Idan Shenfeld, Jyothish Pari, Pulkit Agrawal
Massachusetts Institute of Technology
arXiv (2025)
RL Memory Reasoning Benchmark

📝 Paper Summary

Catastrophic forgetting Post-training optimization
Reinforcement learning inherently forgets less than supervised fine-tuning because its on-policy nature biases updates toward solutions with minimal KL divergence from the original model.
Core Problem
Fine-tuning foundation models on new tasks causes catastrophic forgetting, where performance on previously learned capabilities degrades significantly.
Why it matters:
  • Models deployed as long-term agents must continually adapt to new needs without losing prior knowledge
  • Current mitigation strategies address symptoms (e.g., weight constraints) rather than the underlying cause of forgetting
  • SFT is shown to erase prior knowledge even when achieving similar new-task performance to RL
Concrete Example: When fine-tuning a Qwen 2.5 3B model on math reasoning, SFT improvements on the new task cause a sharp reduction in prior-task performance (e.g., MMLU, HumanEval), whereas RL improves the new task while keeping prior benchmarks nearly unchanged.
Key Novelty
RL's Razor / Empirical Forgetting Law
  • Identifies that the degree of forgetting is accurately predicted by the KL divergence between the fine-tuned and base policy on the new task alone
  • Explains RL's advantage as an implicit bias: on-policy sampling restricts updates to high-probability regions of the base model, naturally finding KL-minimal solutions among equally valid ones
  • Proposes that forgetting is governed by the solution distribution found, not the optimization algorithm itself—demonstrated by an 'oracle SFT' that minimizes KL and outperforms RL
Architecture
Architecture Figure Figure 1
Conceptual illustration of 'RL's Razor' and the performance trade-off.

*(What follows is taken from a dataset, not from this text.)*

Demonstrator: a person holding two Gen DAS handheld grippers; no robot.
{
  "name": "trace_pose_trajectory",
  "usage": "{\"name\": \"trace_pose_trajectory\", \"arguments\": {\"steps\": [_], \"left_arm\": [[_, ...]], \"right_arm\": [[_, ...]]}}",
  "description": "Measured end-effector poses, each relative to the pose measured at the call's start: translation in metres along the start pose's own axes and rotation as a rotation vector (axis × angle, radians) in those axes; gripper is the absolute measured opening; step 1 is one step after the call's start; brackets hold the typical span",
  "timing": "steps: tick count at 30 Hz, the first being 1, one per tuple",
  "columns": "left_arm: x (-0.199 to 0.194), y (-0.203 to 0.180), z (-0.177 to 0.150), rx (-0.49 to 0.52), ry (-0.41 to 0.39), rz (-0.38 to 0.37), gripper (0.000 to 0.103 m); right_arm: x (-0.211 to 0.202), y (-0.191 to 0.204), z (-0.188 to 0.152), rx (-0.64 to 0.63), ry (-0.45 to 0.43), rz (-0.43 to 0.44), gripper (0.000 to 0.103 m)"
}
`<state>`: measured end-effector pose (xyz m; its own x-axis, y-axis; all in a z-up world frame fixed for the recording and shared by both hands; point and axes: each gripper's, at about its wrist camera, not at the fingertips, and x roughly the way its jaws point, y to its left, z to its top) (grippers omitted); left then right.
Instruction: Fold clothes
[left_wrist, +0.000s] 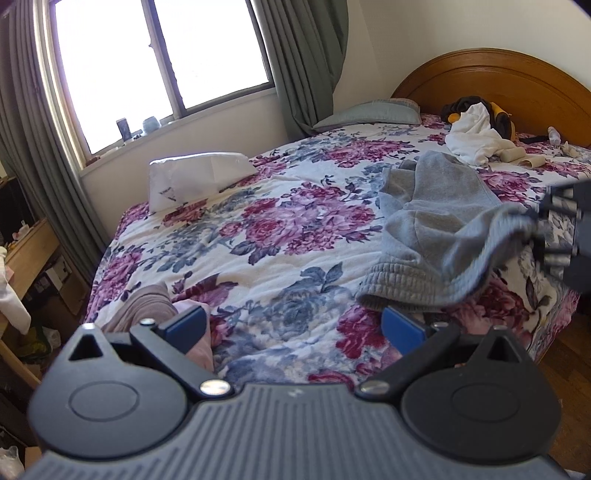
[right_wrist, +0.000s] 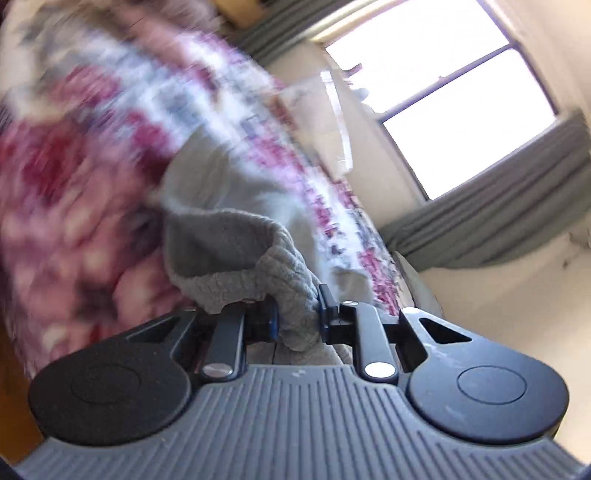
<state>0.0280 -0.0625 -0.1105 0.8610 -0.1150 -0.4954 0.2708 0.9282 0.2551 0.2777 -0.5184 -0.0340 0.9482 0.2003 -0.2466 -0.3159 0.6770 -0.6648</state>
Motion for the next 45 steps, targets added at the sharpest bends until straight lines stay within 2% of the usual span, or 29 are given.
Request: {"name": "trace_pose_trajectory", "arguments": {"steps": [2,5,9,13,15,19,23,26,29,31,32,33,34,35,36,37,41,45], "left_arm": [[-0.005,0.001,0.004,-0.011,-0.03,-0.01,0.103],[-0.022,0.007,0.012,-0.038,-0.089,-0.025,0.103],[-0.048,0.012,0.023,-0.044,-0.183,-0.056,0.103],[-0.077,0.009,0.039,0.002,-0.311,-0.109,0.103],[-0.1,0.004,0.053,0.04,-0.409,-0.15,0.103],[-0.143,-0.006,0.078,0.093,-0.606,-0.191,0.103],[-0.167,-0.009,0.113,0.115,-0.735,-0.136,0.103],[-0.162,-0.003,0.148,0.12,-0.77,-0.107,0.103],[-0.144,0.007,0.188,0.049,-0.758,-0.036,0.103],[-0.141,0.019,0.205,-0.004,-0.773,-0.079,0.101],[-0.142,0.025,0.213,-0.026,-0.785,-0.106,0.097],[-0.142,0.03,0.22,-0.049,-0.797,-0.132,0.083],[-0.142,0.036,0.228,-0.072,-0.808,-0.159,0.065],[-0.142,0.041,0.236,-0.095,-0.818,-0.184,0.051],[-0.138,0.045,0.245,-0.122,-0.799,-0.191,0.021],[-0.134,0.049,0.253,-0.148,-0.78,-0.198,0.009],[-0.126,0.074,0.285,-0.246,-0.743,-0.242,0.005],[-0.127,0.104,0.314,-0.29,-0.737,-0.267,0.005]], "right_arm": [[-0.014,-0.039,0.045,0.125,-0.071,-0.024,0.018],[-0.038,-0.095,0.11,0.247,-0.177,-0.061,0.018],[-0.062,-0.155,0.184,0.337,-0.234,-0.124,0.018],[-0.084,-0.198,0.251,0.409,-0.232,-0.184,0.018],[-0.094,-0.218,0.28,0.443,-0.222,-0.217,0.018],[-0.119,-0.235,0.315,0.465,-0.204,-0.265,0.018],[-0.144,-0.237,0.339,0.451,-0.229,-0.289,0.018],[-0.163,-0.237,0.357,0.408,-0.25,-0.321,0.018],[-0.172,-0.241,0.37,0.343,-0.257,-0.371,0.018],[-0.17,-0.25,0.375,0.341,-0.251,-0.385,0.018],[-0.167,-0.256,0.378,0.342,-0.249,-0.388,0.018],[-0.164,-0.261,0.382,0.341,-0.248,-0.39,0.018],[-0.163,-0.265,0.382,0.344,-0.249,-0.393,0.018],[-0.161,-0.27,0.381,0.348,-0.248,-0.397,0.018],[-0.159,-0.276,0.382,0.349,-0.246,-0.407,0.018],[-0.154,-0.28,0.382,0.349,-0.242,-0.416,0.018],[-0.155,-0.302,0.371,0.385,-0.227,-0.438,0.018],[-0.167,-0.324,0.364,0.441,-0.244,-0.393,0.018]]}}
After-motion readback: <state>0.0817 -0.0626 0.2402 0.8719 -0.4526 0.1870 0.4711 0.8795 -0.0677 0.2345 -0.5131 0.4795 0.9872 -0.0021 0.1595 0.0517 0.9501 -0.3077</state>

Left: Solution space showing RL finding a solution closer to the initialization (Base Policy) compared to SFT. Right: Pareto frontiers showing RL maintaining higher Previous Task Performance for a given New Task Performance.
Evaluation Highlights
  • On Math reasoning tasks with Qwen 2.5 3B, RL achieves high new-task accuracy with minimal degradation on prior tasks, while SFT shows a steep drop in prior performance for the same gains
  • In a controlled ParityMNIST setting, KL divergence predicts forgetting with R²=0.96 across both RL and SFT methods
  • Oracle SFT (trained on analytically KL-minimal labels) retains more prior knowledge than standard RL, confirming KL minimization is the mechanism behind reduced forgetting
Breakthrough Assessment
9/10
Establishes a fundamental empirical law connecting forgetting to KL divergence on the new task, offering a unifying explanation for why RL outperforms SFT in continual learning.